When the modern forex trade started back in the 1970s, traders had to physically track the market’s movements to identify trade opportunities. In recent years, the strides made by technology have seen the evolution of forex robots, which are capable of autonomously identifying signals and placing trades. All they need in the way of human input is parameter definition, which in essence entails the trader defining the trading strategy that the robot should follow.
So how best can you tune such a robot to trade the Asian session? Before we dive into that, let’s first look at the Asian session and all it entails.
The Asian session
The forex market trades 24 hours a day, from Monday to Friday. This trading day is divided into trading sessions, which are named according to the financial hubs which see the most activity during said sessions. The Asian session refers to the period when Japanese and other neighboring countries’ traders enter the market. For that reason, some sources will refer to it as the Tokyo session.
In Tokyo, this session will start at 9:00 AM and close at 6:00 PM in Japanese Standard Time. For traders in other parts of the world intending to trade this session, this may mean waking at odd hours of the night to catch it.
Take London, for example. Here, traders will have to be up from 00:00 to 09:00 GMT to catch this session in real-time. In New York, this session will be live between the hours of 19:00 and 04:00 EST. Note that this timing is subject to changes in accordance with daylight saving fluctuations.
Characteristics of the Asian session
This session has five distinct characteristics that set it apart from other sessions.
1. Low liquidity
Due to the odd trading hours that most market participants in other parts of the world will need to keep to trade this session, the volume of active traders is usually relatively low. This causes major currency pairs from other regions of the world to be marked by relatively low liquidity. These pairs include EURUSD, GBPUSD, and EURGBP, just to name a few.
2. Low volatility
As aforementioned, the Asian session has far fewer market participants than most other trading sessions. For this reason, prices tend to be in consolidation during this session. Price spikes observed are not as high as during other sessions.
3. Clear support and resistance levels
Due to the above-mentioned low volatility, prices tend to adhere to support and resistance levels much more religiously during this session. Although this means a lower profit potential, it can give risk-averse traders clear entries and exits. Combining these levels with suitable indicators makes for a feasible trading strategy.
Additionally, these clear S/R levels make for easier risk management. Since entries and exits are clearly defined, traders can easily set stop losses according to their desired risk to reward ratio.

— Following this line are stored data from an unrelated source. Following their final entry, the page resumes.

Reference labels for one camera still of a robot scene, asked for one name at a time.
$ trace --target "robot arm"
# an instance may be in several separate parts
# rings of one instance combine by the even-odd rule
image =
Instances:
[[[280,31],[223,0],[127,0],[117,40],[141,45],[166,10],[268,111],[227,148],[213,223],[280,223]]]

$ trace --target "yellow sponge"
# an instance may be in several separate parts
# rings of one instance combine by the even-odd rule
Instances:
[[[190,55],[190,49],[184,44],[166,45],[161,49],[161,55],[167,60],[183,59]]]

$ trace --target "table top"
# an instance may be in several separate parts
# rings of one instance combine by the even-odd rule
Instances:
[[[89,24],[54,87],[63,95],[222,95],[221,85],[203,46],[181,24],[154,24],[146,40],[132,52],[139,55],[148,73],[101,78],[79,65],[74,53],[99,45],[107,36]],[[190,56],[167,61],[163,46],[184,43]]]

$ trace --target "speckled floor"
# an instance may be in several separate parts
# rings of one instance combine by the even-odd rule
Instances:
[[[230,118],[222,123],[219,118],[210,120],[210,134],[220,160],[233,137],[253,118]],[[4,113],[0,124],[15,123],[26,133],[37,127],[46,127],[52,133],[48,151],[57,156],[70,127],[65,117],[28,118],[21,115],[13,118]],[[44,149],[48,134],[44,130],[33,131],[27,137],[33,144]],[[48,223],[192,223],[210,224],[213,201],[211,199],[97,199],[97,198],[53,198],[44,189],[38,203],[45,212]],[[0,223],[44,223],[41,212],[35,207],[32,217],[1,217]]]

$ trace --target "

4. Opportunities to trade breakouts at session’s close
Since this session is characterized by low volatility, prices tend to break out when the Asian session ends, and the London session begins. Traders looking for huge price moves can trade these breakouts for maximum profits.
Suitable pairs to trade in the Asian session
The best pairs you can trade during this session depend on your individual preferences and trading style. If you’re looking for more volatility, you should trade pairs native to the Asian region, such as JPY, AUD and NZD crosses. If your style is much more risk-averse, you should trade less volatile pairs which are not native to the region. Such pairs include EUR, GBP, and USD crosses.

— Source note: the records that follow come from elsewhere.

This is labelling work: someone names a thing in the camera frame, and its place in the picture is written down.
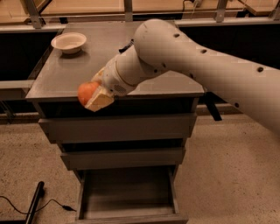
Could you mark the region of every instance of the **small bowl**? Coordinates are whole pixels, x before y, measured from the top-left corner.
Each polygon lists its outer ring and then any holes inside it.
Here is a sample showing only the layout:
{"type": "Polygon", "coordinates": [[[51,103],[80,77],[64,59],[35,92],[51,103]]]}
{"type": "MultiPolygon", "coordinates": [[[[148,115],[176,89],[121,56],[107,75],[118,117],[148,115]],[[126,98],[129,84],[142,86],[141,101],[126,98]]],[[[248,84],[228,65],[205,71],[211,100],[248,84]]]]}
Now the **small bowl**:
{"type": "Polygon", "coordinates": [[[86,41],[86,36],[81,33],[67,32],[55,37],[51,45],[63,53],[72,54],[79,52],[86,41]]]}

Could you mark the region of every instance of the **speckled floor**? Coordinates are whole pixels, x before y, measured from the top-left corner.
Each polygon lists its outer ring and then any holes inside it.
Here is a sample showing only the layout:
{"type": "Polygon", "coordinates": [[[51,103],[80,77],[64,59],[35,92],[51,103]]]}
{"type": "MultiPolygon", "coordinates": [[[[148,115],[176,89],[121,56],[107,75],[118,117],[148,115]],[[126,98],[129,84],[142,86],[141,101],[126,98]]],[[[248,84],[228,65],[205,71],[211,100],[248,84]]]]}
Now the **speckled floor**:
{"type": "MultiPolygon", "coordinates": [[[[179,210],[189,224],[280,223],[280,137],[245,115],[222,122],[199,116],[175,180],[179,210]]],[[[0,125],[0,195],[27,211],[39,181],[45,197],[76,208],[79,182],[36,123],[0,125]]],[[[62,224],[75,213],[50,203],[33,223],[62,224]]],[[[0,220],[25,216],[0,199],[0,220]]]]}

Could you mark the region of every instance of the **power cord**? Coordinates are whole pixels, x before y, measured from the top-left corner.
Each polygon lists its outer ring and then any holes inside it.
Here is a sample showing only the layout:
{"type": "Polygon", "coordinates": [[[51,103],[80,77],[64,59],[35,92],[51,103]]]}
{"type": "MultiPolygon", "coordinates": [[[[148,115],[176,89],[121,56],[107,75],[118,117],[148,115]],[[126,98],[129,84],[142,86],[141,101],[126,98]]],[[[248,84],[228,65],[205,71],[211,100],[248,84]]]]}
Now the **power cord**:
{"type": "MultiPolygon", "coordinates": [[[[29,213],[23,213],[23,212],[19,211],[19,210],[11,203],[11,201],[10,201],[8,198],[6,198],[5,196],[0,195],[0,198],[7,200],[7,201],[9,202],[9,204],[10,204],[18,213],[20,213],[20,214],[29,214],[29,213]]],[[[72,209],[70,206],[61,205],[56,199],[49,199],[49,201],[46,202],[45,205],[42,206],[40,209],[36,210],[35,213],[37,213],[38,211],[41,211],[41,210],[42,210],[43,208],[45,208],[51,201],[56,202],[58,205],[60,205],[60,206],[61,206],[64,210],[66,210],[66,211],[69,211],[69,212],[77,212],[76,210],[72,209]]]]}

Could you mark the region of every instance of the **cabinet top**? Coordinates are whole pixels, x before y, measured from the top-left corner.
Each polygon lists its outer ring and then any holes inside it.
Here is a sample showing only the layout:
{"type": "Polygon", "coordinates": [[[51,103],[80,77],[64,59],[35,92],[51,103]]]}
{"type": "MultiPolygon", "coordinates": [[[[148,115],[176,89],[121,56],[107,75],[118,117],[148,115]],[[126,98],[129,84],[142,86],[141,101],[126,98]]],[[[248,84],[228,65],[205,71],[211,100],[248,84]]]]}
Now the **cabinet top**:
{"type": "MultiPolygon", "coordinates": [[[[28,100],[77,98],[78,86],[92,77],[112,59],[118,50],[133,39],[140,22],[93,22],[68,24],[63,33],[79,32],[87,37],[82,51],[65,55],[53,49],[38,78],[35,80],[28,100]]],[[[180,73],[168,72],[156,79],[146,80],[127,97],[185,95],[201,96],[203,87],[180,73]]]]}

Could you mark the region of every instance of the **drawer unit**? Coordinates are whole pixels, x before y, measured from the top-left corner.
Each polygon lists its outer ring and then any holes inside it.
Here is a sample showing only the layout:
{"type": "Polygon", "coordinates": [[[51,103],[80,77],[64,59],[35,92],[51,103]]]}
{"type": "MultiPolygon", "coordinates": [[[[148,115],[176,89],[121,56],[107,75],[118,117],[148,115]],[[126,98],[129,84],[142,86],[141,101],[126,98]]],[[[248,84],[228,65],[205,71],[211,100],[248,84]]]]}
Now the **drawer unit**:
{"type": "Polygon", "coordinates": [[[83,33],[87,43],[71,57],[54,49],[26,96],[45,135],[80,181],[76,224],[186,224],[173,179],[202,86],[170,71],[95,113],[77,99],[78,86],[126,46],[138,26],[68,24],[66,32],[83,33]]]}
{"type": "Polygon", "coordinates": [[[172,166],[86,171],[75,223],[185,224],[172,166]]]}

Asian session trading strategy
We’ve seen that this session is characterized by low liquidity and well-defined support and resistance levels. For that reason, we’ll be employing strategies designed for range-bound markets. One such strategy involves the use of a trend-following indicator like the Bollinger Bands, combined with an oscillator like the MACD.
The chart above shows a 15-minute GBPUSD chart. The beginning and end of the Asian session are marked by the red vertical lines on the chart. Using Bollinger Bands, we can easily define the support and resistance levels adhered to by the pair’s price.
For most of the session, prices used the upper and middle band as resistance and support respectively. Using the MACD, we identified a suitable entry for a long trade when the histogram went positive. At this point, a suitable stop-loss would have been the Bollinger Band’s lower band.
The exit signal came when MACD ventured into the negative zone. This was confirmed shortly after when prices broke past the support level. Exiting the trade at this point would have completed a successful long trade.
Adjusting your robot to trade the Asian session
Following the characteristics of this session, we can now easily tune our robot to trade this session. First, we will need to define the hours of activity of our robot and limit them to the session’s trading hours, from 00:00 to 09:00 GMT.
Next, we’ll need to define our strategy. For long trades, we can define our entries as when MACD goes positive, and prices close above Bollinger Band’s middle band. Exits will be activated when MACD goes negative and prices close below Bollinger’s middle band.
Similarly, for short trades, entries will be marked when MACD goes negative, and prices close below Bollinger’s middle band. The exit will be when MACD goes positive, and prices close above the middle band.
Conclusion
The Asian session is marked by relatively low volumes, low liquidity, and volatility. This means that prices stick to resistance and support levels much more strictly than in other sessions. This gives traders opportunities to enter low-risk trades. Therefore, adjusting your robot to trade this session involves limiting its activity to the session’s trading hours and defining a strategy suited for range-bound markets.